#### Assigned task
Give the listing again in full, exactly as written.

╭──

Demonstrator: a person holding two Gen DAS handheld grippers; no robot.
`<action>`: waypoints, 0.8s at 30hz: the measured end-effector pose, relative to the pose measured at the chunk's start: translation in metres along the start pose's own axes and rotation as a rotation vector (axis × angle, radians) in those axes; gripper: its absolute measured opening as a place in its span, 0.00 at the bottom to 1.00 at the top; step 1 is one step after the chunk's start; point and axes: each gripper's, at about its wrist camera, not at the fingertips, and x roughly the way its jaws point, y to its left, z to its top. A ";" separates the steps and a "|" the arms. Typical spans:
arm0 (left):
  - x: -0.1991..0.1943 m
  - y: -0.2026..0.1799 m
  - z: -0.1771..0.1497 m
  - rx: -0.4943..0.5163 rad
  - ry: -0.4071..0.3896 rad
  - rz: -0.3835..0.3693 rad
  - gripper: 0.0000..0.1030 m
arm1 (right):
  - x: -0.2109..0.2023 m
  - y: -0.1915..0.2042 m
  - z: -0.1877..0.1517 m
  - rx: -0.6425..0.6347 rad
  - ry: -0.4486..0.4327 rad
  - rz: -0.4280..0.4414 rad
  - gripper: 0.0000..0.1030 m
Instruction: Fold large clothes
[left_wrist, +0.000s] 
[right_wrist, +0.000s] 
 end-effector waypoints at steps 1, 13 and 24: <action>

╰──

#### Your solution
Demonstrator: a person holding two Gen DAS handheld grippers; no robot.
`<action>`: waypoints, 0.8s at 30hz: the measured end-effector pose, relative to the pose measured at the chunk's start: translation in metres along the start pose's own axes and rotation as a rotation vector (axis × angle, radians) in those axes; gripper: its absolute measured opening as a place in its span, 0.00 at the bottom to 1.00 at the top; step 1 is one step after the chunk's start; point and axes: each gripper's, at about its wrist camera, not at the fingertips, and x roughly the way its jaws point, y to its left, z to its top. A ";" separates the steps and a "|" the arms. Typical spans:
arm0 (left):
  - x: -0.1991..0.1943 m
  - y: -0.2026..0.1799 m
  - z: -0.1771..0.1497 m
  - rx: -0.4943..0.5163 rad
  - ry: -0.4071..0.3896 rad
  - rz: -0.3835..0.3693 rad
  - gripper: 0.0000..0.1030 m
arm1 (right):
  - x: -0.2109..0.2023 m
  - y: -0.1915..0.2042 m
  - z: -0.1877..0.1517 m
  - rx: -0.6425..0.6347 rad
  - ry: -0.4486..0.4327 rad
  - rz: -0.4280..0.4414 rad
  - gripper: 0.0000..0.1030 m
Instruction: Fold large clothes
[left_wrist, +0.000s] 
[right_wrist, +0.000s] 
 end-effector waypoints at steps 1, 13 and 24: <action>

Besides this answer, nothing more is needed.